§ **What is expected**: Please transcribe exactly the lines from the line holding "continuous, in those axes" through the end of the data below, and skip any pictures.

(Records from a dataset)

****************

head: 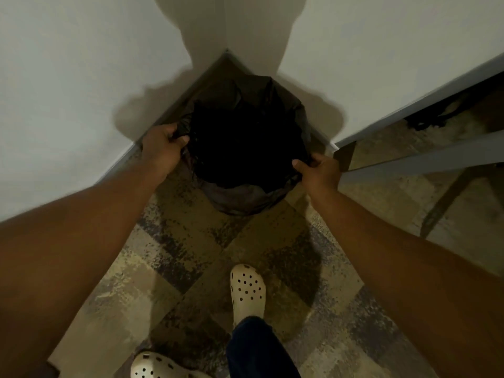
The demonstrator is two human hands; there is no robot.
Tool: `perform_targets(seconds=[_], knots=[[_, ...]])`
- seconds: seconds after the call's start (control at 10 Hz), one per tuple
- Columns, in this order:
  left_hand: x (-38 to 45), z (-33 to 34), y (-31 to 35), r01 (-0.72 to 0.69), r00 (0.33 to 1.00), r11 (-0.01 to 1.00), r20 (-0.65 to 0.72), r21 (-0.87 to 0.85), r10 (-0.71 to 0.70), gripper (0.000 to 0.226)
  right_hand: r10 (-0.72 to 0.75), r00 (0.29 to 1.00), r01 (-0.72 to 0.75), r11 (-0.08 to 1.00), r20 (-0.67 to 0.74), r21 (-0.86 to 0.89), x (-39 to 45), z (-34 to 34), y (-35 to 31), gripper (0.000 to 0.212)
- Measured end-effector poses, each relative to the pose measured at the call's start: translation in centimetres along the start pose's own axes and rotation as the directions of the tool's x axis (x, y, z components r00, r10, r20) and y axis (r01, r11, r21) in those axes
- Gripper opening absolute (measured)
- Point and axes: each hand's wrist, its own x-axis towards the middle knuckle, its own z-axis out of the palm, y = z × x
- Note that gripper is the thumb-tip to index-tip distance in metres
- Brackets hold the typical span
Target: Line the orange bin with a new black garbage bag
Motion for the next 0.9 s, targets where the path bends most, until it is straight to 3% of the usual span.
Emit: perform_targets(seconds=[0.2,0.6,0.7,0.8,0.9], knots=[[0.8,1.2,0.7,-0.011,1.000,1.000,0.011,-0.012,0.011,0.031,0.032,0.999,-0.032,0.999,-0.020,0.020,1.5,0.1,-0.2,0.032],[1.8,1.7,0.2,0.071,0.997,0.989,0.035,-0.127,-0.067,0.031,0.040,0.998,-0.043,0.997,0.042,0.069,2.2,-0.5,0.5,0.042],[1.8,1.7,0.0,0.068,0.997,0.994,0.053,-0.087,-0.063,0.029,0.015,0.996,-0.019,0.999,0.092,0.048,1.7,-0.6,0.3,0.043],[0.6,1.7,0.5,-0.015,1.000,0.995,0.020,0.100,0.013,0.042,-0.058,0.994,0.069,0.989,0.088,-0.128,0.3,-0.7,0.1,0.058],[-2.9,2.2,0.4,-0.307,0.943,0.796,0.053,0.521,0.328,0.070,-0.366,0.929,0.335,0.772,0.053,-0.541,-2.6,-0.8,0.7,0.077]])
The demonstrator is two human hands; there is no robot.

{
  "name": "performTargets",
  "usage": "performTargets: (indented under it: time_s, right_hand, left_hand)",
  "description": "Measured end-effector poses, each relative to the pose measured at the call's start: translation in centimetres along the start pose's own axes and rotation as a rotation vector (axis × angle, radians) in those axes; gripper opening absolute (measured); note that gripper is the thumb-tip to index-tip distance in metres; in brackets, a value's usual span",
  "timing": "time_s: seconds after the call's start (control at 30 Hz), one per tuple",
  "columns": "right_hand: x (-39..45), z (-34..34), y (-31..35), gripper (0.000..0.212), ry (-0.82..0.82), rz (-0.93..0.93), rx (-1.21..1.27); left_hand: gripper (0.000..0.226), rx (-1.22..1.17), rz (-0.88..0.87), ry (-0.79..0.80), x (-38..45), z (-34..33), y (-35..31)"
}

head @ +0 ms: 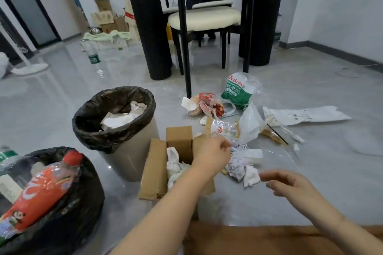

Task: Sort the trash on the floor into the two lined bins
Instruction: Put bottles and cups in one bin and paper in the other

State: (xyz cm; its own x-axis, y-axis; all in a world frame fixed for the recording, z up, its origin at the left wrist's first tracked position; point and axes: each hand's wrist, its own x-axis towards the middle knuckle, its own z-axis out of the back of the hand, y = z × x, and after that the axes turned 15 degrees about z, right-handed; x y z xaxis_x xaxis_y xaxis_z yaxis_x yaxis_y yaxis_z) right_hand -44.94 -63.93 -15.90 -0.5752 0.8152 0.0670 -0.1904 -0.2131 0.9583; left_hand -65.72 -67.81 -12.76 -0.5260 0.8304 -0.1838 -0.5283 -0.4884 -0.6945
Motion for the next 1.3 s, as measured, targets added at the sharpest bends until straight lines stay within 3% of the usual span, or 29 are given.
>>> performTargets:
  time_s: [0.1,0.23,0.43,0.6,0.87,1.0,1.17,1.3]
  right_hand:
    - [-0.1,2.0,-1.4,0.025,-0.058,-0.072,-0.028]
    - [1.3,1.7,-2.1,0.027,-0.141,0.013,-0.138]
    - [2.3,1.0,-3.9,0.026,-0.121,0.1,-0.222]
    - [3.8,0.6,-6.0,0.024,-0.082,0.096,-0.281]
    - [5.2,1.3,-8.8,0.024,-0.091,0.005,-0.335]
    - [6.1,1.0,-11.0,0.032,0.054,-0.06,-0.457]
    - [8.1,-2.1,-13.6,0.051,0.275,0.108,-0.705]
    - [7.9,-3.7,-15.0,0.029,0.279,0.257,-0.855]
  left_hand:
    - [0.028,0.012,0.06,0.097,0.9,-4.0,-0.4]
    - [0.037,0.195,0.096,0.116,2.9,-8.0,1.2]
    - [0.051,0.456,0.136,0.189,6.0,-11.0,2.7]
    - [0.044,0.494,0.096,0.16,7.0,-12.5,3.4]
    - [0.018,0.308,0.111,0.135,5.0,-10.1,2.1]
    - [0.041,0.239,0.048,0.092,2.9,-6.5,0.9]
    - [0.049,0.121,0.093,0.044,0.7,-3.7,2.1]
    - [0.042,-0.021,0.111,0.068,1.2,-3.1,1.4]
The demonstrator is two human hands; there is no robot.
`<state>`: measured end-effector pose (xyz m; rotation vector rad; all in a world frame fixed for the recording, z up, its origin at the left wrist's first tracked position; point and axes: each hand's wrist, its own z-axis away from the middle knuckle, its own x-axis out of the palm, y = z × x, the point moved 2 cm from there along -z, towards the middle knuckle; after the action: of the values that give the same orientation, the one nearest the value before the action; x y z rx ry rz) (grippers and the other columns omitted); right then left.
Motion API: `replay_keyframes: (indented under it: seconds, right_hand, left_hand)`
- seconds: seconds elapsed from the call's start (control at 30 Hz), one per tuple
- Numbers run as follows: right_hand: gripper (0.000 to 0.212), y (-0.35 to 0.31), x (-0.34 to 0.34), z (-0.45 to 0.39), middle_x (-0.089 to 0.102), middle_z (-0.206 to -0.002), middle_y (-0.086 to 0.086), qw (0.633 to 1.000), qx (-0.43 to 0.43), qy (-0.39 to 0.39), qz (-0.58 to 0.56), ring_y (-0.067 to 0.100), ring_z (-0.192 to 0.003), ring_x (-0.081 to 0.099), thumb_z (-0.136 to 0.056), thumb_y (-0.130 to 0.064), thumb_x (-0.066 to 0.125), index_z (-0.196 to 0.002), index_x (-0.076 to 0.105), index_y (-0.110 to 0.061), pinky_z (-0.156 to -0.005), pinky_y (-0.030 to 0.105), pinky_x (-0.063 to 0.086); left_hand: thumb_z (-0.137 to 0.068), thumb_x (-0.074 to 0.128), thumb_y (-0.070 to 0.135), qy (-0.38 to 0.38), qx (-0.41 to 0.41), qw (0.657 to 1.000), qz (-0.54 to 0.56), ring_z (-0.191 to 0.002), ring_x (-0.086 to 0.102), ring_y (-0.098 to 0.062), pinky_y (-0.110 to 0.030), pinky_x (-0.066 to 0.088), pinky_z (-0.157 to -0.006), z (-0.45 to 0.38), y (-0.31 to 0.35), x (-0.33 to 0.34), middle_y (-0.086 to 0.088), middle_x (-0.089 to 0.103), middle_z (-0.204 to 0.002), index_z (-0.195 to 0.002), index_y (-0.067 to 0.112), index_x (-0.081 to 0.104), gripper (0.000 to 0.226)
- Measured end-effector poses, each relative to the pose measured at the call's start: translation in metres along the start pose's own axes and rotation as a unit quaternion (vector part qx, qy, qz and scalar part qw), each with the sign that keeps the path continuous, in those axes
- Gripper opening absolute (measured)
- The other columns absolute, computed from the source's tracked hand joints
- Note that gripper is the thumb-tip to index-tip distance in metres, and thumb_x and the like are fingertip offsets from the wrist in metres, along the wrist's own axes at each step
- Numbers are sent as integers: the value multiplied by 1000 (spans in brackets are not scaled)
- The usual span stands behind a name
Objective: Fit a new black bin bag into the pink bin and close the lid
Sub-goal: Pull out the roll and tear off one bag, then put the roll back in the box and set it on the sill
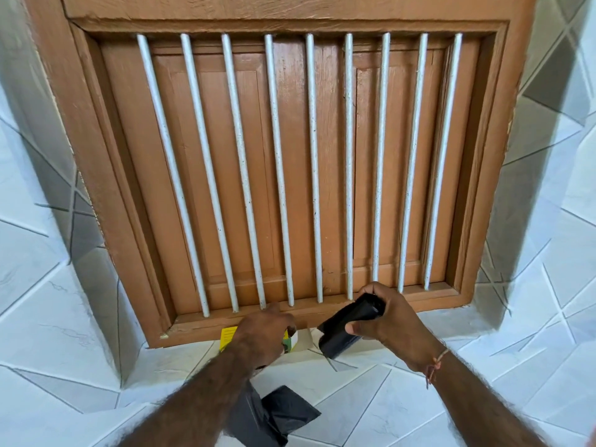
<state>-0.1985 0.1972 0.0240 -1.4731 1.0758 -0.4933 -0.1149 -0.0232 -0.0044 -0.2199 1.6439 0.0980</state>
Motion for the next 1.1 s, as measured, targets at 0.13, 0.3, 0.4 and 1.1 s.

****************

§ **Written reply**:
- Measured end-effector poses, each relative to the pose measured at the call's start: translation in metres along the start pose's own axes and rotation as a unit quaternion (vector part qx, qy, qz and scalar part qw), each with the sign that keeps the path continuous, in those axes
- Gripper opening absolute (measured)
- The other columns absolute, computed from the source's tracked hand joints
- Note that gripper is the thumb-tip to index-tip distance in metres, and thumb_x and the like are fingertip offsets from the wrist in metres, along the wrist's own axes at each step
- Numbers are sent as integers: the value multiplied by 1000 (spans in brackets are not scaled)
- The usual span stands behind a name
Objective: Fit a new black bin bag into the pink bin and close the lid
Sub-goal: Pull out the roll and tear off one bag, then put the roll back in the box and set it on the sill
<state>-0.1985 0.1972 0.0240 -1.4731 1.0758 -0.4933 -0.1149 -0.0232 -0.0044 -0.2199 1.6439 0.0980</state>
Motion for the next 1.1 s, as measured, targets at 0.13, 0.3, 0.4 and 1.1 s.

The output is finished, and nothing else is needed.